Il patto di astensione
L’Italia in quegli anni sta cambiando pelle. La motorizzazione di massa, dopo aver popolato la penisola di motociclette, ora spinge su un concetto nuovo di automobili. Le utilitarie costano poco e si possono comprare a rate, si sta un po’ stretti, ma spingendo un po’ c’entra anche una famiglia. Le case motociclistiche vedono ridursi il mercato e nel peggio che le spaventa una squadra corse diventa un lusso. Non capiscono i tempi e prendono la decisione sbagliata. Il patto di astensione nasce così. Gilera, Moto Guzzi e FB Mondial decidono di ritirarsi dalle corse. L’altra grande protagonista, la MV Agusta, tentenna, dice di essere con loro, ma poi non firma e continua a correre. Per Libero Liberati e per tutti gli altri piloti di scuderia cambia il mondo.
Mai domo
Con un titolo mondiale e una trionfale tournée sudamericana sulle spalle, il 1958 che per Liberati doveva essere l’anno delle conferme diventa invece una specie di anno zero. L’uomo ha carattere però. Riprende a correre da privato, monta una Morini 250 e riprende in mano la sua vecchia Gilera Saturno, vince alcune gare e nel 1961 quasi sfiora il miracolo piazzandosi secondo nel campionato nazionale 500 dietro alla Bianchi di Ernesto Brambilla. Il vero miracolo però è un altro. Il vero miracolo è Libero Liberati che restituisce al conte Agusta un assegno in bianco come ingaggio per la scuderia MV. Per affetto, per onore o per qualunque altro motivo, anche se la Gilera non corre più, lui non cambia maglia e attende il ritorno.
Il tempo in effetti sembra dargli ragione perché verso la fine del ’61 la Gilera prende in considerazione di tornare a correre e glielo fa sapere. Il mondo cambia ancora una volta.

La curva di Cervara
Per tornare a correre bisogna avere manico e bisogna dimostrare che il tempo è passato, ma non ha cambiato nulla. Libero inizia a seguire un suo personale piano di allenamenti così da non farsi trovare impreparato alla ripresa agonistica.
A marzo il tempo ha le sue pieghe, la pioggia è una compagna disordinata, fa quello che vuole, dove vuole. Il 4 marzo del 1962 è tarda mattina quando Libero saluta moglie e figli, salta sulla Gilera Saturno e inizia a mangiare la strada. Non piove più, la statale 209 della Valnerina è bagnata, ma un pilota, un pilota vero, mica se lo sceglie il cielo di una gara. Libero taglia e inforca curve, piega, toglie e dà gas. Poi arriva la curva di Cervara e lì la strada si prende la rivincita che chissà da quanto tempo covava. La moto sbanda, perde aderenza, le braccia di Libero sono forti, stringono il manubrio ma non bastano, la Gilera scivola e si allunga sull’asfalto, la strada finisce su un muro, la moto anche, Libero pure. La velocità non perdona, l’urto è violentissimo, Libero non si muove, non si muove più. Spero non abbia avuto il tempo di pensare.

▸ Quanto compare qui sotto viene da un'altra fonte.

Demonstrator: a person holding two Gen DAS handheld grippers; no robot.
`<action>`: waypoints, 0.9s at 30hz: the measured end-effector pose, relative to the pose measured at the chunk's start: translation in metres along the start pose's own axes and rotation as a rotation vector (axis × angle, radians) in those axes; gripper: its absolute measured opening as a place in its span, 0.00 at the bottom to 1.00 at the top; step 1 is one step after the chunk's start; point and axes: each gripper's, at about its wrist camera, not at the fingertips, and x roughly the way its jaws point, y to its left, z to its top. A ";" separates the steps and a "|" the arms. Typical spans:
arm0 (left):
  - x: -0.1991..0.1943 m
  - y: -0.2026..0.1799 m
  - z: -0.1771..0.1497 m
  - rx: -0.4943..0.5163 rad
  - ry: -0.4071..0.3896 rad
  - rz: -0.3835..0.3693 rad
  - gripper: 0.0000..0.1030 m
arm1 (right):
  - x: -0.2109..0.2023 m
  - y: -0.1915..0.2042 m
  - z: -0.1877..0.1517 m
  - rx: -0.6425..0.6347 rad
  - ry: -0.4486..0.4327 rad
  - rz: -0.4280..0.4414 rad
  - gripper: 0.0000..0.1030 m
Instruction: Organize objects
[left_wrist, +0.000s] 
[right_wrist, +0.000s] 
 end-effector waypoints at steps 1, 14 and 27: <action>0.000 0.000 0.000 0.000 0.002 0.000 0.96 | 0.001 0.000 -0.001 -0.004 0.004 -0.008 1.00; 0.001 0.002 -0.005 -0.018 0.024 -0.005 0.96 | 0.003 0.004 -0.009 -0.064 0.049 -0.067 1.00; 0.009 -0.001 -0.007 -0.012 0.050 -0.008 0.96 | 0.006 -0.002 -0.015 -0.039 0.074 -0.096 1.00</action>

Lunedì 5 marzo Terni è solo silenzio
Migliaia di persone salutano Libero per l’ultima volta, seguono il feretro, riempiono il Corso, si addensano sulla piazza, pochi fortunati sono nella chiesa che straripa. Il sindaco fa l’orazione funebre, la sua è la voce di una città e di un popolo che aveva visto in Libero il simbolo di un riscatto da compiere.
Oggi un cippo funebre lo ricorda nel luogo dell’incidente, lo stadio cittadino ne porta il nome, ma dopo tanti anni al nome di Libero Liberati sono ancora tanti quelli a cui stringe il cuore e si annoda la gola.
L’ho detto prima, di Libero avrei voluto essere amico, ma ci hanno dato tempi diversi e solo oggi, dopo averne scritto, posso salutarlo come i suoi amici lo hanno sempre salutato. Ciao Libbero!